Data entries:
★ ★ ★

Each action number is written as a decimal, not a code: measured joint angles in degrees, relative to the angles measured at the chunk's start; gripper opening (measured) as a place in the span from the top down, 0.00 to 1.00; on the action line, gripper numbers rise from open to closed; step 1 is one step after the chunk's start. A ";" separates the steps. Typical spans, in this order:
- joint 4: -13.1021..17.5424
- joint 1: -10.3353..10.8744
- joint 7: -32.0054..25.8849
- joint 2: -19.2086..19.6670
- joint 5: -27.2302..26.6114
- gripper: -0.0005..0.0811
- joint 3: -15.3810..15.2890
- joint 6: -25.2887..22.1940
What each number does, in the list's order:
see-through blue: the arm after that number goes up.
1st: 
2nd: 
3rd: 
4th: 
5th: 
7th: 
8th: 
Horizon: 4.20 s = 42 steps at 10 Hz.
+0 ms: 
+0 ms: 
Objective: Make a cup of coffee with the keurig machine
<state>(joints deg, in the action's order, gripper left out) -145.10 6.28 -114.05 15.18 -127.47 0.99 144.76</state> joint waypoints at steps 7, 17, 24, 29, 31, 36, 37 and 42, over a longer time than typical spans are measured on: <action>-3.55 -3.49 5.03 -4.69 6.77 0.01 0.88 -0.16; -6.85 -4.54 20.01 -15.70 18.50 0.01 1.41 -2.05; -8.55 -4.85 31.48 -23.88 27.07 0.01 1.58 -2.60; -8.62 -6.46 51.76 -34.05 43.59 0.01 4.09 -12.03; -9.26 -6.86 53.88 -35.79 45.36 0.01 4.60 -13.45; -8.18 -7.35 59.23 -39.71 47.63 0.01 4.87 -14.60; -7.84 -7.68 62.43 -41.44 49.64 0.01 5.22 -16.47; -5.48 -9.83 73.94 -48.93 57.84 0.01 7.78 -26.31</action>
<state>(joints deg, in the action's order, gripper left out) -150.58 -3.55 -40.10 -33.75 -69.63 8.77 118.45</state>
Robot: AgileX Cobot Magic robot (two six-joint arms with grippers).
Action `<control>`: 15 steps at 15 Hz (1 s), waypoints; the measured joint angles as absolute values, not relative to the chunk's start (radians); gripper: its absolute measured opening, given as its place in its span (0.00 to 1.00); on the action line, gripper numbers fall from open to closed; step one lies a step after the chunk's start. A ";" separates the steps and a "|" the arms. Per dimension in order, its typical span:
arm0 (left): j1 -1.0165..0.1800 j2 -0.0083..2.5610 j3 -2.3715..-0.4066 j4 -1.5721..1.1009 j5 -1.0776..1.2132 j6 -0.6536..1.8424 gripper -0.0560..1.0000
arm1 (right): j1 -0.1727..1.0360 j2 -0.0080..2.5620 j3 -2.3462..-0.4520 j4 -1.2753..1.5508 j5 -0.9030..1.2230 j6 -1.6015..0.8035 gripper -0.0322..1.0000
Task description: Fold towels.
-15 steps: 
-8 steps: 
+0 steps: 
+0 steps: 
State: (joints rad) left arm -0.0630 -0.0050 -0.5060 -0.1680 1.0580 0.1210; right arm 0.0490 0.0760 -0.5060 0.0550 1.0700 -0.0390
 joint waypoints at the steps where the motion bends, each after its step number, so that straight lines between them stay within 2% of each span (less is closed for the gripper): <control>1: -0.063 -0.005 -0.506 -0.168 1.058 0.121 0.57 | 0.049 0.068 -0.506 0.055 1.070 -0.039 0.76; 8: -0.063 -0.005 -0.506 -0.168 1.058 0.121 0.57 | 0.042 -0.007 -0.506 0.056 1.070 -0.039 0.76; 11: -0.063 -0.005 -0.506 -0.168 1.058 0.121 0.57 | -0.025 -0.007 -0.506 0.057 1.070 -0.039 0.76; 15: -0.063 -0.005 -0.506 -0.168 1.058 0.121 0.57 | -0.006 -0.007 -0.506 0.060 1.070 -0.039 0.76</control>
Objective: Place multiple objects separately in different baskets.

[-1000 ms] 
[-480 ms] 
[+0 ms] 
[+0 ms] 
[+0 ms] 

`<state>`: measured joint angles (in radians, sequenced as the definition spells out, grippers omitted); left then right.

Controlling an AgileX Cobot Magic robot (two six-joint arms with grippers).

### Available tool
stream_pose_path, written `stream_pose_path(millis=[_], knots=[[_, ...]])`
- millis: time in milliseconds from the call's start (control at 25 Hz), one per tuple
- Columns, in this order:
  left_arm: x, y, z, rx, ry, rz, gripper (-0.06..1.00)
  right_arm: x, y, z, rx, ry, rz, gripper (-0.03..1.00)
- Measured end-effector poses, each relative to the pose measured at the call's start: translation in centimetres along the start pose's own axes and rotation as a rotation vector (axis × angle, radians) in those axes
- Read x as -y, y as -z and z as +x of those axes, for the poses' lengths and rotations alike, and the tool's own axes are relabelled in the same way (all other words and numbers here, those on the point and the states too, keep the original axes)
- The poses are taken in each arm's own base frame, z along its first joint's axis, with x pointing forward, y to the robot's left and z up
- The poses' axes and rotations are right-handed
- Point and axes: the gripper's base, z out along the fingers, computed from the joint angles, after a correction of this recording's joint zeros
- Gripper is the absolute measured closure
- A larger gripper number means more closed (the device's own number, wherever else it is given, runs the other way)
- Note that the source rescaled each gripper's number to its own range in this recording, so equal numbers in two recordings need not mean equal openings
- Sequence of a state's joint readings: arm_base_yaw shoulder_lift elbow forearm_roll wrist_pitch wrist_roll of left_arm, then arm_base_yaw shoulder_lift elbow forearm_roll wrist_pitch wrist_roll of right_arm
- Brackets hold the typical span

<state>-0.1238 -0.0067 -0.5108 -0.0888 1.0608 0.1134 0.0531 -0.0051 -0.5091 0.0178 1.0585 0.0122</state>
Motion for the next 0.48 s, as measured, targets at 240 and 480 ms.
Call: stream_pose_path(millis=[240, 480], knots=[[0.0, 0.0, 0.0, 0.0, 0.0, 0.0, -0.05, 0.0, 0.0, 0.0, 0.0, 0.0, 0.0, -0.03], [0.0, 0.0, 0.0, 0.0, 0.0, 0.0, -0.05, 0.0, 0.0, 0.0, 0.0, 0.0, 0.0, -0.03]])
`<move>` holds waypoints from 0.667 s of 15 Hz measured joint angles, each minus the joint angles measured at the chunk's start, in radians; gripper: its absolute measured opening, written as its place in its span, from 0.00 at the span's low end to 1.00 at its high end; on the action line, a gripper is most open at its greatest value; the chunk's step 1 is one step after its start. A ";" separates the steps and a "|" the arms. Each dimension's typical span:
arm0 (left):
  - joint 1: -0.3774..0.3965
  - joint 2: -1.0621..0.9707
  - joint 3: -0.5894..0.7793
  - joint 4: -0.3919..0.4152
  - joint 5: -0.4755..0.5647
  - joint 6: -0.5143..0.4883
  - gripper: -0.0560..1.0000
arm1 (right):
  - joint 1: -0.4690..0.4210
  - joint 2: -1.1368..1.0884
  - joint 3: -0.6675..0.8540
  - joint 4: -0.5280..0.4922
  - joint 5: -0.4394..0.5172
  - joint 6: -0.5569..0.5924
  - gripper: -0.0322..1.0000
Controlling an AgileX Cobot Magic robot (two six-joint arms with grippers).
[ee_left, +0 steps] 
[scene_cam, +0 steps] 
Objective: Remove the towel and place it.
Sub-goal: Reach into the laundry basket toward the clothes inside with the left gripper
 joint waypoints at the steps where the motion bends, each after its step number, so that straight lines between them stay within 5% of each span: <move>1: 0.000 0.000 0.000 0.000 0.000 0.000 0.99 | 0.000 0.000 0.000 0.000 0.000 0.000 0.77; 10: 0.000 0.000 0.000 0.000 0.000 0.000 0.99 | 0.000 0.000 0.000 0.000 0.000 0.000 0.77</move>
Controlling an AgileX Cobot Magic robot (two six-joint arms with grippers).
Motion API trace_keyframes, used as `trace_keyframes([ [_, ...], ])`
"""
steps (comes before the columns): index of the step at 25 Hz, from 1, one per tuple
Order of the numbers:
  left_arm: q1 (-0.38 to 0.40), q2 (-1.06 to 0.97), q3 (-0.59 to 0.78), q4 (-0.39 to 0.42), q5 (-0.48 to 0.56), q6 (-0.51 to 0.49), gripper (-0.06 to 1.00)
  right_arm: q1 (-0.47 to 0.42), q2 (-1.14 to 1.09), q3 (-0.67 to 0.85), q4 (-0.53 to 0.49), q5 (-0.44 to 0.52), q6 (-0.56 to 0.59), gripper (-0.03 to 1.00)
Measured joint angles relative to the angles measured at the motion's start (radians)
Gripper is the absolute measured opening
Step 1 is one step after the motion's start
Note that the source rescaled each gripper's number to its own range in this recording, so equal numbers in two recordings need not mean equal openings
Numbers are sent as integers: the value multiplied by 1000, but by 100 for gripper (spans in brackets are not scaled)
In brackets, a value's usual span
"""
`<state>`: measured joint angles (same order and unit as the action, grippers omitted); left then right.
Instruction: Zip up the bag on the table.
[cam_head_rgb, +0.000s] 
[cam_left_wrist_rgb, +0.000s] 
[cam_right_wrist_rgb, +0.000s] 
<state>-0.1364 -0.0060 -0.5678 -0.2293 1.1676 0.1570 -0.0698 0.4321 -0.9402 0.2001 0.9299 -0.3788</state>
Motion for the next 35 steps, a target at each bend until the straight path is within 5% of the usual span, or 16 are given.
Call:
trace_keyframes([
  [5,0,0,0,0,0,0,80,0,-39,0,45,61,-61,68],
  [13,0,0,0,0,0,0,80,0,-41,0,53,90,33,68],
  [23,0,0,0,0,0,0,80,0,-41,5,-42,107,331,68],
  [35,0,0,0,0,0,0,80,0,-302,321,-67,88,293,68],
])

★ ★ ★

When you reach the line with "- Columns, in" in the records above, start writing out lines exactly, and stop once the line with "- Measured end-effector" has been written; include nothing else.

- Columns, in this order:
  left_arm: x, y, z, rx, ry, rz, gripper (-0.06..1.00)
  right_arm: x, y, z, rx, ry, rz, gripper (-0.03..1.00)
- Measured end-effector poses, each relative to the pose measured at the call's start: translation in centimetres along the start pose's own axes and rotation as a rotation vector (axis × angle, radians) in those axes

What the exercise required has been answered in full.